CausalGeD: Blending Causality and Diffusion for Spatial Gene Expression Generation
Rabeya Tus Sadia, Md Atik Ahamed, Qiang Cheng
TL;DR
CausalGeD tackles the problem of integrating spatial transcriptomics with scRNA-seq by explicitly modeling gene-gene causal relationships. It introduces a diffusion-based generator augmented by a Causality-Aware Transformer (CAT) that blends autoregression with diffusion to capture regulatory dependencies without predefined networks. Across ten tissue datasets, CausalGeD achieves state-of-the-art performance (5–32% improvements in key metrics like PCC and SSIM) and preserves both global structure and local regulatory signals, aided by a two-headed encoder and a causally masked attention mechanism.
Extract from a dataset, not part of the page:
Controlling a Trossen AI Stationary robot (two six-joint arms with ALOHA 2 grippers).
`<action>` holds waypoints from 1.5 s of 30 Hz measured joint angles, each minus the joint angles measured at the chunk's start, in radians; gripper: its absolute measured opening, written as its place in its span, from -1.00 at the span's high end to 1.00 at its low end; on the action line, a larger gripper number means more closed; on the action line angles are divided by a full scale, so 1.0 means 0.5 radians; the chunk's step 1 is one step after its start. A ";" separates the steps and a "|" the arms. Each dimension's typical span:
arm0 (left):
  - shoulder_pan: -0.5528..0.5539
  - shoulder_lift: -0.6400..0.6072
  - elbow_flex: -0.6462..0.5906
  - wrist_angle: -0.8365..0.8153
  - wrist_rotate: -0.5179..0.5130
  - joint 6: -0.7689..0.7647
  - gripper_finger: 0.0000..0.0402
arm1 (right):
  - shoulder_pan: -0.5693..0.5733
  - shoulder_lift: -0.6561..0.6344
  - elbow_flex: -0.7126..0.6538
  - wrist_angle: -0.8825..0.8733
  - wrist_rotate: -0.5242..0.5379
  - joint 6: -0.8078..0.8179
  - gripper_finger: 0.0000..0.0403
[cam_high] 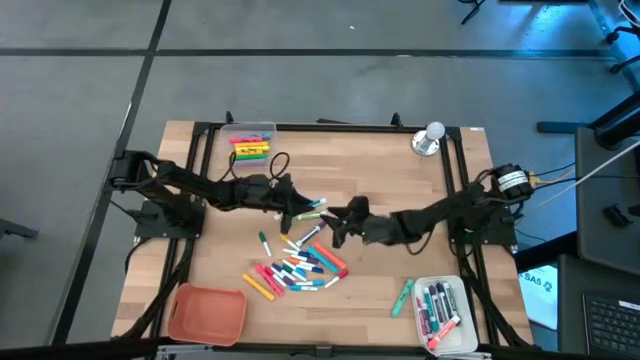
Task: Pick & Place Markers
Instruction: Put the middle center pitch blue pen into the white bin
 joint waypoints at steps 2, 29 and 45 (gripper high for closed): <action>-0.031 -0.001 0.000 0.041 -0.007 0.004 0.70 | -0.027 0.051 -0.078 0.303 -0.037 -0.117 0.11; -0.118 -0.003 -0.087 0.334 0.023 0.084 0.68 | 0.015 0.485 0.273 0.685 0.287 -0.697 0.34; -0.136 0.005 -0.087 0.404 0.081 0.086 0.68 | 0.005 0.477 0.278 0.937 0.444 -0.672 0.04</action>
This work advances practical spatial gene expression prediction and offers deeper biological insights into gene regulation within spatial contexts, with potential implications for understanding tissue organization and disease progression.
Abstract
The integration of single-cell RNA sequencing (scRNA-seq) and spatial transcriptomics (ST) data is crucial for understanding gene expression in spatial context. Existing methods for such integration have limited performance, with structural similarity often below 60\%, We attribute this limitation to the failure to consider causal relationships between genes. We present CausalGeD, which combines diffusion and autoregressive processes to leverage these relationships. By generalizing the Causal Attention Transformer from image generation to gene expression data, our model captures regulatory mechanisms without predefined relationships. Across 10 tissue datasets, CausalGeD outperformed state-of-the-art baselines by 5- 32\% in key metrics, including Pearson's correlation and structural similarity, advancing both technical and biological insights.